_ASSIGNMENT_
Among the entries that follow, locate the line with "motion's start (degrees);" and the line with "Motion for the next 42". Output those lines and all lines in between, exactly, minus the pictures.

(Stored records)
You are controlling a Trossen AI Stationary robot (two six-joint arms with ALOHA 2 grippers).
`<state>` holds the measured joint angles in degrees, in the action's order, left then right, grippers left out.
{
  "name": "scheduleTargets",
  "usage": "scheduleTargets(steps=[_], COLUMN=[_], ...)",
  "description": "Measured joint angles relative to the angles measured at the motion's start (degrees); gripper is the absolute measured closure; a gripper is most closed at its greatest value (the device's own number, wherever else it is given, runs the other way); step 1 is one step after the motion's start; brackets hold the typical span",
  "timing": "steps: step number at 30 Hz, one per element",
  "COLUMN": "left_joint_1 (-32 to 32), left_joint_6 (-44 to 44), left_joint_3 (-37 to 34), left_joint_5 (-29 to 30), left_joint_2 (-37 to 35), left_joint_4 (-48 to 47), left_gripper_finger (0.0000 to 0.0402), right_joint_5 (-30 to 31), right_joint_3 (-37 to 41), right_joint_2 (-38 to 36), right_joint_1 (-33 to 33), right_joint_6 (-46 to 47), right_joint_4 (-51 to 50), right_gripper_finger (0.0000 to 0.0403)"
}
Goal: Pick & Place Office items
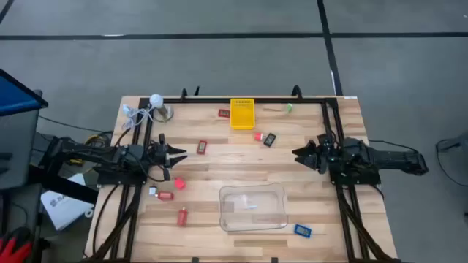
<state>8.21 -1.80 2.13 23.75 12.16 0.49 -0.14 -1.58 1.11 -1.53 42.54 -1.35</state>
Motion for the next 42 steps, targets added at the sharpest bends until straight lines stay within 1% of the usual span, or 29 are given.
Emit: scheduleTargets(steps=[39, 42], left_joint_1=[0.01, 0.02], left_joint_6=[0.02, 2.00], left_joint_3=[0.01, 0.01], left_joint_5=[0.02, 0.02], left_joint_2=[0.00, -0.02], left_joint_4=[0.00, 0.01], left_gripper_finger=[0.0311, 0.0311], right_joint_5=[0.02, 0.89], right_joint_3=[0.02, 0.01], right_joint_2=[0.01, 0.00], right_joint_1=[-0.01, -0.21], right_joint_6=[-0.01, -3.01], right_joint_4=[-0.01, 0.05], right_gripper_finger=[0.0112, 0.0112])
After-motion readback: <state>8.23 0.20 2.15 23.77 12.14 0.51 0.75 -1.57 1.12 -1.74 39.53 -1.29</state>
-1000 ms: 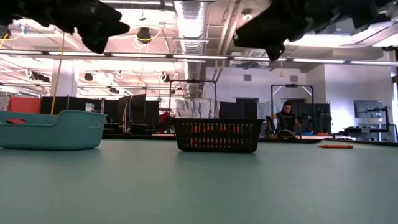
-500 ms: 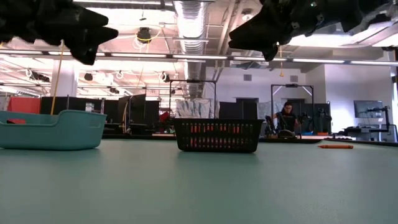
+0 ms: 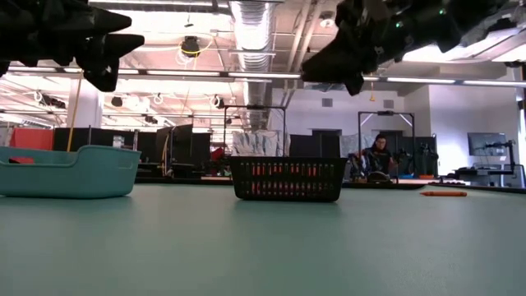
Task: Sort crayons
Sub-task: Put the orange crayon into the orange bin, then return to Home Position
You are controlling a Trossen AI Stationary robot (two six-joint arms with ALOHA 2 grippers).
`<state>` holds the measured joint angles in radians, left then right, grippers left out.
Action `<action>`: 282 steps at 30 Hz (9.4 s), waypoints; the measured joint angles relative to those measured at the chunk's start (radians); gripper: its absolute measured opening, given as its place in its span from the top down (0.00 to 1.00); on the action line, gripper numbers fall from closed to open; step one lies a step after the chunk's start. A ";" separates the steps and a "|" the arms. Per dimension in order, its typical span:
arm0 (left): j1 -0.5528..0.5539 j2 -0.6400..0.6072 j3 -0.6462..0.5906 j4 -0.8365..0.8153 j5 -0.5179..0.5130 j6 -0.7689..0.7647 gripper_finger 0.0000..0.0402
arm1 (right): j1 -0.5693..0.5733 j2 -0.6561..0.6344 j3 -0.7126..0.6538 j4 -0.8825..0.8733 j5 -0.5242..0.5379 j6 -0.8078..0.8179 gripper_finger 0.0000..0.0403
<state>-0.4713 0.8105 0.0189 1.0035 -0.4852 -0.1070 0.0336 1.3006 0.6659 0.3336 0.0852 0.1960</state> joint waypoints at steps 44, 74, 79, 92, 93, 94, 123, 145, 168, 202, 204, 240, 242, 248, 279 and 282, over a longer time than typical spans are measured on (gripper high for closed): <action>0.000 -0.327 0.003 -0.513 0.025 -0.010 0.68 | -0.516 0.127 0.269 -1.392 0.077 -0.257 0.71; 0.000 -0.327 0.003 -0.512 -0.060 -0.082 0.68 | -0.616 0.429 0.196 -1.246 0.203 -0.690 0.71; 0.000 -0.327 0.003 -0.512 -0.065 -0.089 0.68 | -0.617 0.429 0.193 -1.237 0.184 -0.668 0.75; 0.000 -0.327 0.003 -0.512 -0.077 -0.098 0.68 | -0.607 0.381 0.186 -1.222 0.170 -0.669 0.98; 0.000 -0.327 0.003 -0.512 -0.079 -0.098 0.68 | -0.606 0.360 0.184 -1.219 0.165 -0.670 0.98; 0.000 -0.327 0.003 -0.512 -0.081 -0.098 0.68 | -0.606 0.339 0.181 -1.214 0.157 -0.672 0.98; 0.003 -0.327 0.003 -0.470 -0.126 -0.038 0.68 | -0.458 0.213 0.417 -0.642 -0.116 -0.586 0.99; 0.002 -0.327 0.003 -0.525 0.010 0.062 0.68 | -0.488 0.809 1.218 -1.336 -0.089 -0.430 0.78; -0.226 0.087 0.498 -1.107 0.017 -0.224 0.68 | -0.043 0.215 0.688 -1.033 0.030 -0.139 0.77; -0.644 0.829 0.811 -1.370 0.017 -1.071 0.69 | 0.478 0.276 0.311 -0.455 0.409 0.156 0.77; -0.651 0.829 0.809 -1.389 0.030 -1.099 0.70 | 0.485 0.276 0.311 -0.456 0.409 0.155 0.77; 0.202 0.644 1.002 -1.236 0.169 0.410 0.97 | 0.762 0.276 0.126 -0.155 0.602 0.234 0.77; 0.340 0.643 1.001 -1.168 0.245 0.505 0.97 | 0.764 0.276 0.054 -0.021 0.602 0.249 0.77; 0.693 0.692 1.003 -0.954 0.555 0.590 0.97 | 0.739 0.275 -0.035 0.121 0.601 0.242 0.77; 0.970 1.251 1.526 -1.290 0.523 0.630 0.85 | 0.453 0.088 -0.037 -0.116 0.322 -0.027 0.77; 0.970 1.246 1.526 -1.293 0.524 0.618 0.78 | 0.448 0.047 -0.037 -0.134 0.320 -0.040 0.77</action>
<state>0.4984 2.0564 1.5444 -0.2893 0.0383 0.5108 0.4816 1.3478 0.6285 0.1993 0.4056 0.1564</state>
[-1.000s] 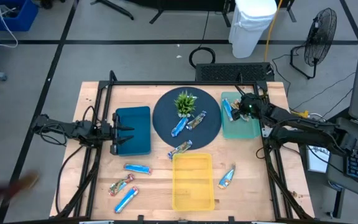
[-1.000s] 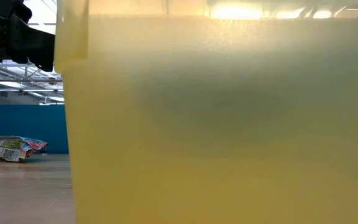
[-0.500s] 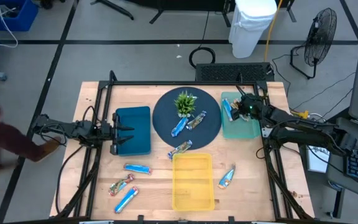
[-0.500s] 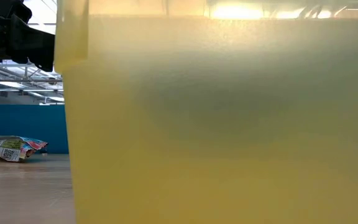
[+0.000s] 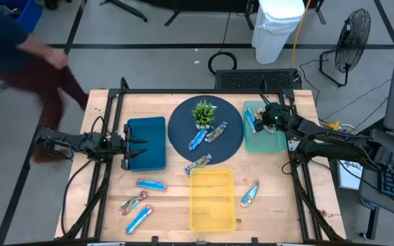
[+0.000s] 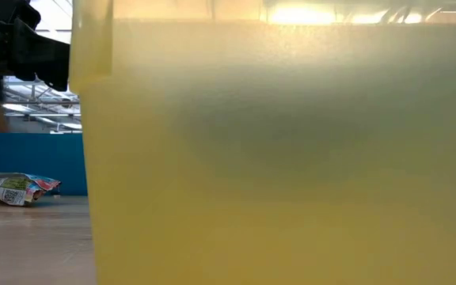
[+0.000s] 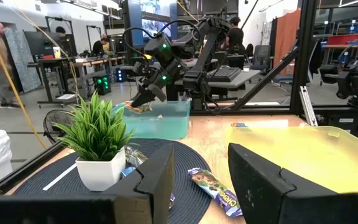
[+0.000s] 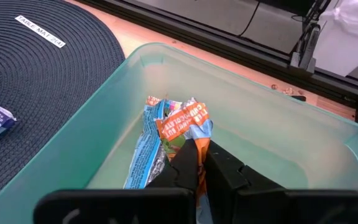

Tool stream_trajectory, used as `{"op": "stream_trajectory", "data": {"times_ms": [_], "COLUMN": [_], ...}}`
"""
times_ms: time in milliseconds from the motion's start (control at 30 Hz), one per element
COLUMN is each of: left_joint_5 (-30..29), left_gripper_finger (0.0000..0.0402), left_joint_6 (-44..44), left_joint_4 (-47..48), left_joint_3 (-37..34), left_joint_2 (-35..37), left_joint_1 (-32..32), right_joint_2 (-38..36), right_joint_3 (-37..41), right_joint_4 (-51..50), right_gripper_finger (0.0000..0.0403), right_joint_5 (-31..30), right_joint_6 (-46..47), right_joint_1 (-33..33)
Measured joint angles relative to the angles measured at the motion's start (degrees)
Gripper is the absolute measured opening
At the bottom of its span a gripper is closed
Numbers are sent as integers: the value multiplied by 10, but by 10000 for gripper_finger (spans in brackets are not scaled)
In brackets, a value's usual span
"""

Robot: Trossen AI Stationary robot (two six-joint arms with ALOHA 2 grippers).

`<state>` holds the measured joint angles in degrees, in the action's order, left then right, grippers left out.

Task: Pick and place Granola Bars by type
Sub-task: Put the yellow granola bar into the green bin

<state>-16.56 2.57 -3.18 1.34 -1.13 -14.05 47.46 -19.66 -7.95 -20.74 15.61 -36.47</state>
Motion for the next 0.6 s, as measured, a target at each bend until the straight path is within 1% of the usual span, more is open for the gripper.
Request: {"op": "stream_trajectory", "data": {"times_ms": [100, 433, 600], "left_joint_5": [0, 0, 0], "left_gripper_finger": [159, 159, 159], "left_joint_6": [0, 0, 0], "left_joint_4": [0, 0, 0], "left_joint_3": [0, 0, 0], "left_joint_2": [0, 0, 0], "left_joint_1": [0, 0, 0], "right_joint_2": [0, 0, 0], "right_joint_3": [0, 0, 0], "right_joint_4": [0, 0, 2], "right_gripper_finger": [17, 75, 89], "right_joint_5": [-2, -3, -2], "right_joint_6": [-1, -2, -17], "right_joint_1": [0, 0, 0]}}
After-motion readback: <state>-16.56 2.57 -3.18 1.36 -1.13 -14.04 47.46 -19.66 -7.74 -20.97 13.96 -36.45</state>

_WRITTEN REPLY_
  "description": "Measured joint angles relative to the angles measured at the motion's start (degrees); gripper is the absolute measured closure; a gripper is most closed at its greatest value (the device's own number, wherever else it is given, runs the other way); step 1 is one step after the motion's start; brackets hold the typical span",
  "timing": "steps: step number at 30 Hz, one per element",
  "COLUMN": "left_joint_1 (-32 to 32), left_joint_6 (-44 to 44), left_joint_3 (-37 to 34), left_joint_5 (-29 to 30), left_joint_2 (-37 to 35), left_joint_4 (-48 to 47), left_gripper_finger (0.0000 to 0.0402), right_joint_5 (-30 to 31), right_joint_3 (-37 to 41), right_joint_2 (-38 to 36), right_joint_1 (-33 to 33), right_joint_6 (-46 to 47), right_joint_4 (-51 to 50), right_gripper_finger (0.0000 to 0.0403)"
}
Goal: Pick & Place Office items
<state>8.21 -1.80 2.13 23.75 12.16 0.49 -0.14 -1.58 1.11 -1.53 42.54 -1.35</state>
Motion for the next 42 steps, targets added at the sharpest bends until straight lines stay within 1% of the usual span, or 29 are given.

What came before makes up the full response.